Selina: Fancy Mr. Jordan forgetting himself.
Mrs. Martineau: How did you let him know, darling, that you needed him so badly?
Selina: Did he just come round and say, “You wanted me; here I am?” How delightfully romantic.
Mrs. Martineau: He clearly must have said, “They call me a statesman, rather let it be said of me, ‘He was a friend!’”
Selina: “I had not loved these, dear, so much—” No, that is the wrong way round, isn’t it?
Ann: You don’t understand. He——
Lord William: Your little story is not good, etc.
Ninian: I seem to recollect that the division took place at two in the morning.
Mrs. Martineau: Tut, tut, Ann, the early hours of the morning! Devoted to friendship!
Ann: Yes. I don’t know at what time they wanted him to speak, but he was with me. He is my lover.
Lady Emily: Ann, dearest, you’re mad.
Lord William: Ann, you’re joking.
Ninian: Do you think you are going to make us believe a yarn like that?
Mrs. Martineau: Tim’s Madonna Jordan’s mistress?
Ann: It’s true.
[She is almost in tears.
Ninian: Really, Ann, it’s bad enough to have friends like that, but this hysterical self-sacrifice business is preposterous.
Molyneux: My dear child, you should remember that Mrs. Martineau always believes the worst on principle.
Ann: But I can prove to her that it’s true, that he wasn’t drunk or—with someone like that.
Ninian: Don’t be absurd. By the worst, Molyneux means your assertion that Jordan was your lover. If that story got about, someone who didn’t know you might believe it.
Ann (quite calmly): It’s true.
Lord William: It is delightful to know anyone as innocent as you are, Ann. To sit there deliberately and tell us a fifth-rate politician is your lover! Even we did not think you as ignorant of the usages of La Vie Galante.
Ann: Don’t you see it is not a question of la vie galante? It is a question of love.
Ninian: How dare you talk about love? You damned cold——
Lady Emily: Ninian!
Ninian: I beg your pardon.
Molyneux: Dear little Ann, thinking that women with lovers use their liaisons as alibis for politicians.

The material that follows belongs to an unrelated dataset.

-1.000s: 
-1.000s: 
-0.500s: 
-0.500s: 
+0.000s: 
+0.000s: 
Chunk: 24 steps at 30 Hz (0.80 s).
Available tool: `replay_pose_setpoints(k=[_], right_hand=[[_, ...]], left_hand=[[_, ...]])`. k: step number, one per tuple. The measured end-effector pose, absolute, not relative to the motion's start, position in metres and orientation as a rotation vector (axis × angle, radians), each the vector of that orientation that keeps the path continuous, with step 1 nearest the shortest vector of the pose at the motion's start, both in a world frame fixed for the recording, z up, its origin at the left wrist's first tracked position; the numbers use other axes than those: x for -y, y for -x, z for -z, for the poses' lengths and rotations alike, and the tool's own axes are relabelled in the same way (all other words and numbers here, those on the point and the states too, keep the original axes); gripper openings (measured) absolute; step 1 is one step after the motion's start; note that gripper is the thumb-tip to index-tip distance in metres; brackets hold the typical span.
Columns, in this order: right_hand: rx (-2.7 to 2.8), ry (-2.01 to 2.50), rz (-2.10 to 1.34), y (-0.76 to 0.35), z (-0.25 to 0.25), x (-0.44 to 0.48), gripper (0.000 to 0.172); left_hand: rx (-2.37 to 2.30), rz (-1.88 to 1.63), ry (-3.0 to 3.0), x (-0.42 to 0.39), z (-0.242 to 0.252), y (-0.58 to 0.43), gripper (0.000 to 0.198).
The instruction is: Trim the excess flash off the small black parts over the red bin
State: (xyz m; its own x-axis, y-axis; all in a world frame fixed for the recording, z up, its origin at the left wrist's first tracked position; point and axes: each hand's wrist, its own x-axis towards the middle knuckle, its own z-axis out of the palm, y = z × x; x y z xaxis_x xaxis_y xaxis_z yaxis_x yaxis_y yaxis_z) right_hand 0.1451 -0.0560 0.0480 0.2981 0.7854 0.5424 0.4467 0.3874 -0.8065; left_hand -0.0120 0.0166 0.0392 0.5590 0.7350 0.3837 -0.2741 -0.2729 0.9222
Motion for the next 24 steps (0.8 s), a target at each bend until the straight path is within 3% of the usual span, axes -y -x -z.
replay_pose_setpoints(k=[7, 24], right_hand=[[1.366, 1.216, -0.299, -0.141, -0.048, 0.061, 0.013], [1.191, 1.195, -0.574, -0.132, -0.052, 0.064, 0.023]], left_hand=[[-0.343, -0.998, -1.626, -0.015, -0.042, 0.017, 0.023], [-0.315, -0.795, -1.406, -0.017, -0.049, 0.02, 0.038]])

Selina: Ann, how do you keep so innocent?
Mrs. Martineau: Tell us your secret!
Ann: It is a secret you none of you know.
[She bursts into tears.
Ninian: Wives should have no secrets from their husbands.
[He strikes a match.
Curtain
[Tim, Selina and Lord William.
Lord William: Tim! Who was it?
Tim: It was Mrs. Martineau who spread the story.
Selina: Viper.
Tim: I should like to gag her with thistles.

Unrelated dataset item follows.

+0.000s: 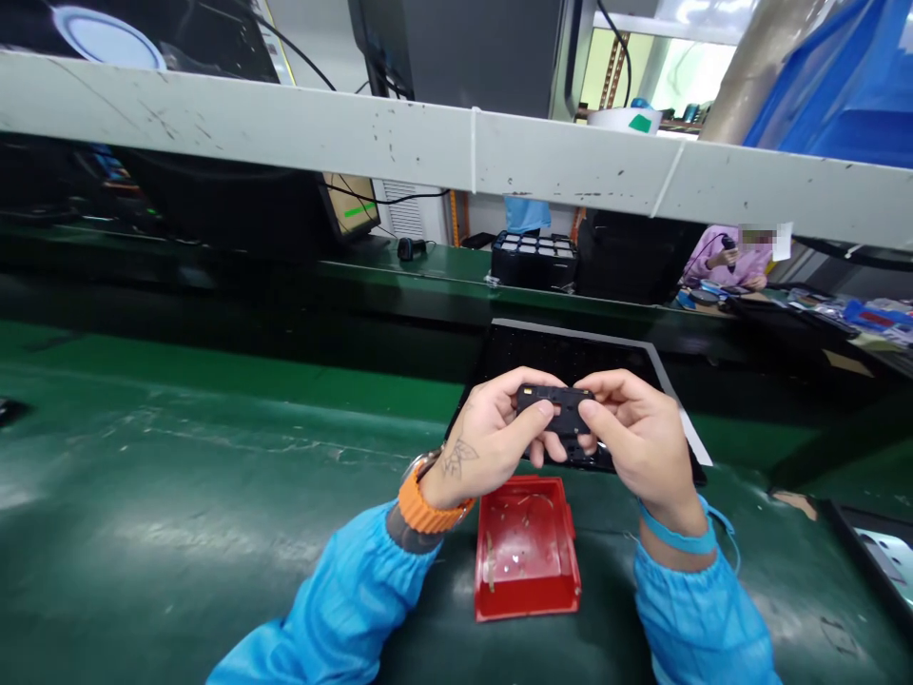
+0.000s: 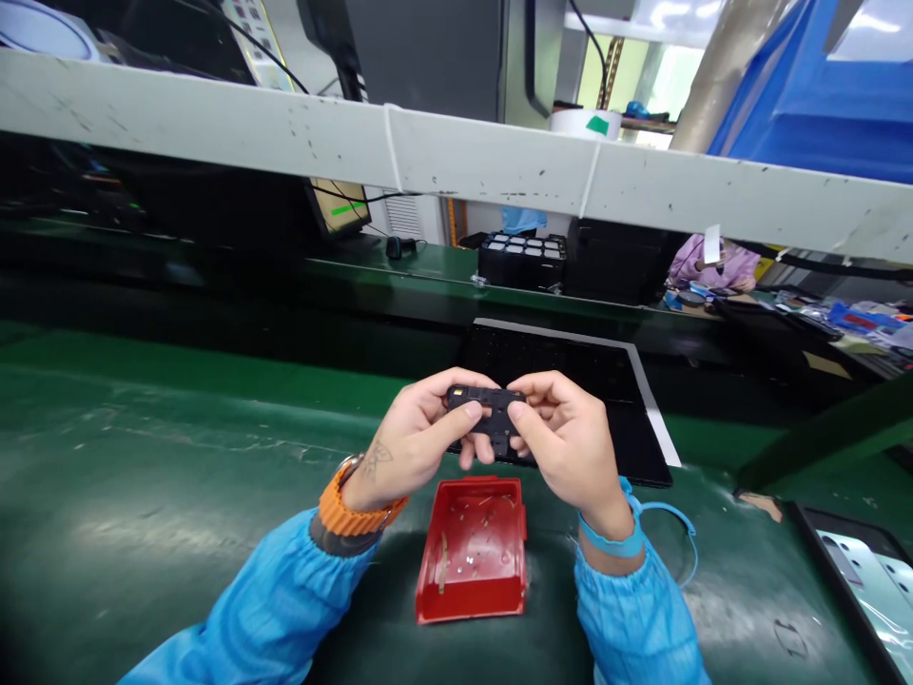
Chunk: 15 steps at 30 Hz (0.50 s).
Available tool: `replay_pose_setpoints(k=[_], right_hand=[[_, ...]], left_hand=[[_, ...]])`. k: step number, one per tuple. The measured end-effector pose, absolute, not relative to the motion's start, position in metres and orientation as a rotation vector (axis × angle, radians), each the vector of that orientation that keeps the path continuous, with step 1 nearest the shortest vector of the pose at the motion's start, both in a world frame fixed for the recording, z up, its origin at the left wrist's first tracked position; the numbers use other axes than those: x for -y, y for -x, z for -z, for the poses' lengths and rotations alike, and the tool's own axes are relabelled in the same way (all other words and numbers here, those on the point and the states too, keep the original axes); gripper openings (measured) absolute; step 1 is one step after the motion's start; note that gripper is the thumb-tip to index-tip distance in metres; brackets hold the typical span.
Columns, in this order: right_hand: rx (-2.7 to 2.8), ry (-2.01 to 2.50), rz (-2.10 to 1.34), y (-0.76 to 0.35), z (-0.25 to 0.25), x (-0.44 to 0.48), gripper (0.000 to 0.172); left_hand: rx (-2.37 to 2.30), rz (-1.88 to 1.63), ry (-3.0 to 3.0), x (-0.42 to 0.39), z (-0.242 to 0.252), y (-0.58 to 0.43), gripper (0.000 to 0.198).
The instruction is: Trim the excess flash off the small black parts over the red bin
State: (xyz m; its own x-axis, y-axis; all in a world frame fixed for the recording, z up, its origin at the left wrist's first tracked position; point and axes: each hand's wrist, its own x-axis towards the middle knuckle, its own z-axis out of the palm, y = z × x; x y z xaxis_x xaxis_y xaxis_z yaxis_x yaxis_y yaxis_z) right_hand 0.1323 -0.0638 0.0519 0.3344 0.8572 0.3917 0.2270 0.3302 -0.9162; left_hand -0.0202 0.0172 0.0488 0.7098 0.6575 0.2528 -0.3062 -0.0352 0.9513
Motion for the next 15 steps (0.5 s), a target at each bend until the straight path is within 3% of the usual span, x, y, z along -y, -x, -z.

Selina: Have you seen her?
Tim: I met her in the street.
Lord William: I trust you did not cut her. It is better to hear what people have to say first, then you can cut them afterwards with all the more reason.
Tim: I am afraid I told her what I thought about her.
Lord William: What did she say?
Tim: She said that of course she did not believe Ann’s story, but that it was so interesting that Ann should have cared enough for Jordan to invent it.
Selina: Brute!
Tim: Afterwards, when she was really angry, she remarked that she had been sure that we would all like to feel that the world had been able to benefit by this wonderful story of Ann’s unworldliness and high sense of friendship, as these qualities are so rarely seen and still more rarely believed in.
Selina: I can hear her saying it.
Lord William: Have you seen Ann?
Tim: No, I only came an hour ago.
Lord William: It’s all very trying.
Tim: It is having a saint like Ann discussed at all that makes one so sick. It is like seeing people without religion in a church.
Selina: I wouldn’t mind so much if they knew Ann. She is a miracle no one can deny.
Tim: What line does Ninian take?
Selina: At last Ninian’s qualities are coming in handy. He is incredibly grand, and, of course, it comes quite naturally to him. He is prepared to horse-whip anyone. He talks about “my wife.” He does not, of course, say she is above suspicion. That would be to cast a slur upon himself. Who was Cæsar?
Lord William: Ninian is one of those men who believe implicitly in their own all-conquering charm and, consequently, in the absence of temperament of every woman who resists them. They never consider the possibility of anyone who is not passionately in love with them being passionately in love with anyone else.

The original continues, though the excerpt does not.